Can IN and EXISTS be rewritten as each other? Yes, when no NULLs are involved. WHERE x IN (SELECT y FROM t) is equivalent to WHERE EXISTS (SELECT 1 FROM t WHERE t.y = x). But NOT IN and NOT EXISTS are not equivalent in the presence of NULL — that asymmetry is the whole point of the comparison.
What is a correlated subquery? A subquery that references a column from the outer query. Conceptually it runs once per outer row, though the planner often rewrites it into a join. EXISTS is almost always used with a correlated subquery; IN is usually used with a non-correlated one.
Related reading
- SQL window functions interview questions
- CTE vs subquery in SQL
- Anti and semi joins for data engineering interviews
- NULL in SQL guide
- SQL antipatterns guide
- How to read EXPLAIN ANALYZE
FAQ
Are EXISTS and IN really the same thing?
Semantically they are close for "find rows that have a match" queries, and the planner often rewrites one into the other. The critical exception is the negated form: NOT IN against a subquery that can contain NULL will silently return zero rows, while NOT EXISTS returns the expected anti-join. Treat the two operators as siblings, not twins.
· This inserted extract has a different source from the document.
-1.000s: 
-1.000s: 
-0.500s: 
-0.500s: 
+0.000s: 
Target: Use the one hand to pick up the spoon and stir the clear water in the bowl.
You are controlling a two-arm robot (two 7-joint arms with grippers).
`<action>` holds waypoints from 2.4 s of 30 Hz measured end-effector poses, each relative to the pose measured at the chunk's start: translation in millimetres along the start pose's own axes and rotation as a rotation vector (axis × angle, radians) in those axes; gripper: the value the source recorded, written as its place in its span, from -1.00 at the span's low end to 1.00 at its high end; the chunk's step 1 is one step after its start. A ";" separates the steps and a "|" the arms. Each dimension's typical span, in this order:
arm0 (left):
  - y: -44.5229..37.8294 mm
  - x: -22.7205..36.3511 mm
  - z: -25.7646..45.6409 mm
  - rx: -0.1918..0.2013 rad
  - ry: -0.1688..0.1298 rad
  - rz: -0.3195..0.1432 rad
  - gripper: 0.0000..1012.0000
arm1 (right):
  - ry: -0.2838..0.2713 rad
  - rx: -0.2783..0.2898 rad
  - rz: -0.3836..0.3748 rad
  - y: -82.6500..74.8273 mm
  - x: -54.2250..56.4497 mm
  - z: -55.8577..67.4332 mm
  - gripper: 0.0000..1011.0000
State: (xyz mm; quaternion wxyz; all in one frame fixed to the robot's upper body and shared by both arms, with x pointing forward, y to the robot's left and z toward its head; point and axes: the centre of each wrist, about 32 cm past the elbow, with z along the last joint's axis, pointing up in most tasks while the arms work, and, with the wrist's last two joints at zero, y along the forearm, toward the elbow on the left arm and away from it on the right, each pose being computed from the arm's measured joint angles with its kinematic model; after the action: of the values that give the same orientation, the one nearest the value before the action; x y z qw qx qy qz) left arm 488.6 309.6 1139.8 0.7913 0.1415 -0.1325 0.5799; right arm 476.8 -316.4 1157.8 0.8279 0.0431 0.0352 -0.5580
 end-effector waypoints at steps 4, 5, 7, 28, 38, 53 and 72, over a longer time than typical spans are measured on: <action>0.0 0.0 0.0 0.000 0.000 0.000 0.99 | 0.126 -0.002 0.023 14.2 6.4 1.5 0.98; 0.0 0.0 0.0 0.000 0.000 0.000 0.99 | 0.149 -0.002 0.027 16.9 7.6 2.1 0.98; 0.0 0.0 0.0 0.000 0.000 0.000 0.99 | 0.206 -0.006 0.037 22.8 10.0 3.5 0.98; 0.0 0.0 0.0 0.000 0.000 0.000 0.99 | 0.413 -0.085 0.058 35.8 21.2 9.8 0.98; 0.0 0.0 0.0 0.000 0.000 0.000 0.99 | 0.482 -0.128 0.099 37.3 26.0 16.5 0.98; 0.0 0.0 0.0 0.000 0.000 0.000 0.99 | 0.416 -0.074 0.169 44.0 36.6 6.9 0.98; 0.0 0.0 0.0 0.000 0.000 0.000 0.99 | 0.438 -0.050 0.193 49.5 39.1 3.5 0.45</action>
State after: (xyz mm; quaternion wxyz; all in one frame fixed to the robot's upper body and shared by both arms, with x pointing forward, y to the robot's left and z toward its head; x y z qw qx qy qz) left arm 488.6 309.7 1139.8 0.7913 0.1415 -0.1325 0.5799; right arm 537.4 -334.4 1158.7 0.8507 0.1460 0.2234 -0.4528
Which is faster, EXISTS or IN?
On modern engines the answer is usually "it does not matter, the planner picks." When it does matter, IN tends to win for small literal lists or tiny non-correlated subqueries, and EXISTS wins for large correlated subqueries with an index on the join column. Confirm with EXPLAIN ANALYZE on production-sized data before optimizing.
When should I use NOT EXISTS instead of LEFT JOIN + IS NULL?
Both patterns produce the same anti-join result. NOT EXISTS is usually more readable because the intent — "no matching row in the other table" — is right there in the operator name. Performance is identical on Postgres and Snowflake because both forms compile to the same anti-join physical operator. Pick on style grounds, and stay consistent across the codebase.
Can I use IN with a very large list of literal values?
Yes, but there are practical ceilings. Postgres handles IN lists up to roughly 10,000 elements efficiently before the planner overhead starts dominating. For larger sets, load the values into a temp table or CTE and join against it. Snowflake and BigQuery scale further but still benefit from the temp-table pattern once you cross 100,000 values.
Is SELECT 1 faster than SELECT * inside EXISTS?
No. The query planner ignores the projection list inside EXISTS — it only cares that the subquery has rows. SELECT 1 is a style convention that signals intent to the reader. SELECT *, SELECT NULL, and SELECT 42 all produce identical execution plans.